Managing transport — request rates, connections, payload sizes, TLS, who can reach the endpoint — that’s an API gateway’s job.

Managing logic, semantics and economics — which principal may invoke which tool, what it costs, whether it’s been poisoned, which budget it draws down — that’s an MCP governance plane’s job.

And the punchline isn’t the self-serving one: most teams are managing both. That’s not a reason to mash them into one box — it’s why two composed planes is usually the answer. Two genuinely different problems are rarely best solved by one tool pretending they’re the same.

The precedent is consistent — and it has a reason. gRPC didn’t fold into REST gateways. Service meshes didn’t collapse into API gateways. Streaming and event gateways became their own tier. None of that was an accident, and it wasn’t fashion. Each time, the same force was at work: a protocol arrived carrying semantics the general-purpose gateway couldn’t see, or behavior it wasn’t built to run, and pushing it through the gateway anyway meant flattening it to the lowest common denominator the gateway understood. gRPC’s streaming and method semantics didn’t survive being treated as opaque HTTP. East-west service-to-service traffic, with its retries, mTLS, and load-aware routing, wanted a mesh, not a north-south edge proxy. Every time the cost of forcing the new protocol into the old box exceeded the cost of running a second plane, the industry ran the second plane. MCP is the agent tier’s instance of exactly that pattern — distinct semantics, plus hosted logic the gateway was never meant to hold — and it resolves the same way, for the same reason.
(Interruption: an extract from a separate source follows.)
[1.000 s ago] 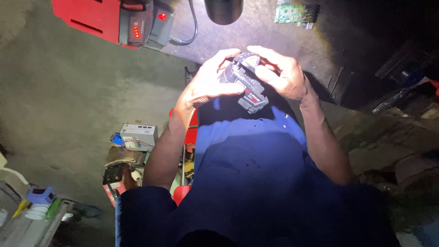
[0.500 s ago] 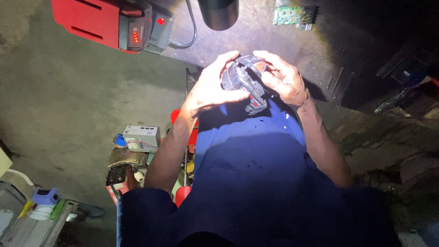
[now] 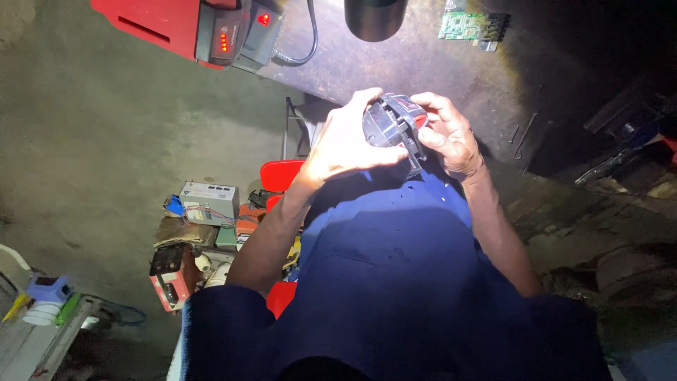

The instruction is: Disassembling a battery pack to access internal components using a screwdriver and manual manipulation.

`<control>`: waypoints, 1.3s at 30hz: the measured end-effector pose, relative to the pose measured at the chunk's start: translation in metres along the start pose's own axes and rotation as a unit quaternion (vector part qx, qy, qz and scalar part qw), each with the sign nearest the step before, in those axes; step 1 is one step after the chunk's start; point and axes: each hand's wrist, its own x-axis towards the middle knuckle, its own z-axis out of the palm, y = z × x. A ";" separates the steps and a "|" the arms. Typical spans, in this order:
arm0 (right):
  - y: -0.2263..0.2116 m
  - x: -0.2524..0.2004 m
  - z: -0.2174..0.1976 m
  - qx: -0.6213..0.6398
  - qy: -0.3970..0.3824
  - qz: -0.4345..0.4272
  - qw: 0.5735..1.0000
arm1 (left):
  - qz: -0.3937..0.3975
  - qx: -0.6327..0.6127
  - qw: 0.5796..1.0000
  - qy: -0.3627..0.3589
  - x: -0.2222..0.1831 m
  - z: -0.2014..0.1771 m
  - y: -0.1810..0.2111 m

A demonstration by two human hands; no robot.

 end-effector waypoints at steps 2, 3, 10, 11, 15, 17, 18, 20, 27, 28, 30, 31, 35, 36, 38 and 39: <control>0.001 -0.002 -0.001 0.005 0.006 0.002 1.000 | 0.001 -0.008 1.000 0.007 -0.004 0.003 0.002; 0.002 -0.003 -0.001 0.010 0.013 0.004 1.000 | 0.003 -0.015 1.000 0.013 -0.005 0.005 0.003; -0.011 -0.002 0.013 -0.013 0.038 0.016 0.999 | -0.022 -0.054 0.998 0.000 0.008 0.022 -0.025; -0.015 -0.003 0.015 -0.031 0.041 0.020 0.998 | -0.018 -0.061 0.998 -0.002 0.008 0.023 -0.027; -0.015 -0.003 0.014 -0.067 0.061 0.026 0.996 | 0.001 -0.069 0.998 -0.013 0.009 0.025 -0.036; -0.016 -0.004 0.021 -0.066 0.073 0.030 0.995 | 0.036 -0.071 0.997 -0.007 0.009 0.025 -0.043; -0.017 -0.004 0.025 -0.064 0.084 0.033 0.994 | 0.071 -0.073 0.995 0.000 0.008 0.025 -0.047; -0.021 -0.003 0.032 -0.071 0.088 0.033 0.993 | 0.083 -0.075 0.994 -0.008 0.009 0.025 -0.053; -0.026 -0.002 0.041 -0.101 0.101 0.025 0.989 | 0.156 -0.116 0.981 -0.017 0.009 0.032 -0.064; -0.027 -0.002 0.041 -0.101 0.101 0.025 0.989 | 0.156 -0.117 0.981 -0.017 0.008 0.032 -0.065; -0.028 -0.002 0.040 -0.100 0.105 0.020 0.989 | 0.157 -0.126 0.979 -0.017 0.008 0.034 -0.064; -0.028 -0.002 0.039 -0.101 0.106 0.020 0.989 | 0.158 -0.126 0.979 -0.018 0.008 0.033 -0.063; -0.029 -0.003 0.038 -0.153 0.095 0.006 0.984 | 0.170 -0.142 0.975 -0.013 0.007 0.028 -0.059; -0.029 -0.003 0.038 -0.159 0.095 0.003 0.983 | 0.167 -0.144 0.975 -0.013 0.007 0.027 -0.059; -0.029 -0.003 0.036 -0.182 0.095 -0.007 0.979 | 0.168 -0.144 0.975 -0.013 0.006 0.028 -0.059; -0.029 -0.003 0.034 -0.204 0.096 -0.017 0.974 | 0.169 -0.144 0.975 -0.015 0.005 0.029 -0.060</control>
Lean toward one box when you’re greenfield, small, MCP is incidental, and simplicity matters more than governance depth right now. Frequently correct, no shame in it.

Lean toward two planes when you already run an API gateway, your MCP traffic carries real money or risk, you’re at a scale where one component’s failure shouldn’t take the other down, or the two need to evolve at different speeds.

How they compose

“Two planes” doesn’t mean rip-and-replace. The common enterprise pattern puts the MCP plane behind the API gateway: your edge gateway keeps doing transport hygiene — TLS, coarse limits, DDoS — then forwards to the MCP plane, which applies tool-level governance and routes to the MCP server. You don’t replace your gateway; you add the plane it was never built to hold. (Greenfield, with no REST surface to govern, the MCP plane is simply the front door itself.)
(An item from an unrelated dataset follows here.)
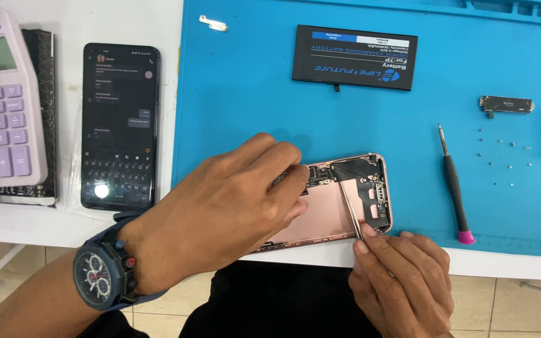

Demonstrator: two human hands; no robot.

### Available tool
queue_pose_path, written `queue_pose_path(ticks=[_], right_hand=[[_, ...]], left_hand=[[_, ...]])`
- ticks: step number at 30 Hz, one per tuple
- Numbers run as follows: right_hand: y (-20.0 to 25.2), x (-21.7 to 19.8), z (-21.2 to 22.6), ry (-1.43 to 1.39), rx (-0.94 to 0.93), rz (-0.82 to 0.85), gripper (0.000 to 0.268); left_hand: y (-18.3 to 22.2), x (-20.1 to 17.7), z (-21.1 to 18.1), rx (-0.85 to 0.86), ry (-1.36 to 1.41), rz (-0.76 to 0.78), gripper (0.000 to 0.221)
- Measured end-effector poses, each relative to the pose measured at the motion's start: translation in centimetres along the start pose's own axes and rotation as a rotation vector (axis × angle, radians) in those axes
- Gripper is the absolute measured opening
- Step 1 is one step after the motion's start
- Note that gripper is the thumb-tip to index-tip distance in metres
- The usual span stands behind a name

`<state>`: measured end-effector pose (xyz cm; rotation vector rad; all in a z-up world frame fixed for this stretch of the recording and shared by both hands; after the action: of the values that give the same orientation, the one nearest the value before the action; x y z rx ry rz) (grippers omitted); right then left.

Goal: Inspecting and cleaning the internal components of a mobile phone casing using tweezers and a screwdriver on a repair mat.

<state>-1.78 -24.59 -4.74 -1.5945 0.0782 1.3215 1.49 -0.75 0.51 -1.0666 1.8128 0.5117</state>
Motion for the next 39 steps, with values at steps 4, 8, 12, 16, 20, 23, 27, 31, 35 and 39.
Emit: queue_pose_path(ticks=[4,8,12,16,20,23,27,31,35,39], right_hand=[[0.3,-0.1,0.1,0.008,0.036,0.040,0.007],[0.4,0.1,0.1,0.016,0.036,0.016,0.007],[0.6,-0.1,0.0,0.016,0.049,0.073,0.007],[0.7,-0.3,0.0,0.010,0.038,0.075,0.008],[0.5,-0.3,0.0,0.015,0.046,0.090,0.008],[0.5,0.0,-0.2,0.003,0.023,0.047,0.006],[0.4,0.1,-0.1,0.007,0.030,0.031,0.008],[0.4,-0.1,0.1,0.019,0.043,0.045,0.007],[0.8,-0.4,0.1,0.003,0.065,0.079,0.008],[1.7,-0.7,-0.3,-0.048,0.065,0.034,0.009]], left_hand=[[0.1,0.1,0.0,0.024,0.009,-0.057,0.010],[0.2,0.1,0.1,0.033,0.012,-0.048,0.009],[0.1,-0.1,0.2,0.021,0.056,0.001,0.035],[-0.1,-0.2,0.4,-0.055,0.266,-0.060,0.011],[-0.4,-0.3,0.6,-0.222,0.441,-0.110,0.021],[-0.3,0.1,-0.1,-0.244,0.365,-0.124,0.030],[-0.4,0.3,-0.7,-0.290,0.236,-0.082,0.034],[-0.5,0.1,-0.8,-0.277,0.299,-0.066,0.022],[-0.4,-0.7,-1.0,-0.290,0.459,-0.027,0.018],[-0.3,-1.3,-1.6,-0.365,0.479,0.049,0.017]])
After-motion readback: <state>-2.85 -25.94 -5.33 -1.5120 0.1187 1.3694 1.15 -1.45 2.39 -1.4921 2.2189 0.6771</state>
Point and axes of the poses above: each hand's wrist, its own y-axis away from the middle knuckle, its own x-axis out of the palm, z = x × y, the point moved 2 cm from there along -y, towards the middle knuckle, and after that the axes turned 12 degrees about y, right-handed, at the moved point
And the detail that defuses the turf war: the protocol routes the packet. REST goes to the REST gateway, MCP/JSON-RPC goes to the MCP plane — no ambiguous request both want to own. Composition, not competition.

One honest exception: the team with neither gateway that wants one thing. There’s a real argument for a single box doing thin transport limits as a convenience — until that traffic carries real money or risk, at which point you’ve outgrown the one-box answer. That’s growth, not a mistake. If you read this and concluded “not yet,” that may be the most useful thing you take from it.

The takeaway — what are you looking to manage?

The mistake isn’t picking the wrong gateway or orchestrator. It’s answering something other than “what am I trying to manage?” Transport, semantics, or — for most of you — both. And two clean planes are easier to run than one blurred one.

This is the thinking behind what we built: an MCP orchestrator, not another gateway — a plane that governs the traffic and houses the logic. If the diagnostic pointed you toward managing semantics and spend, that’s the plane we live in. If it pointed you elsewhere, it did its job — which mattered more than the pitch.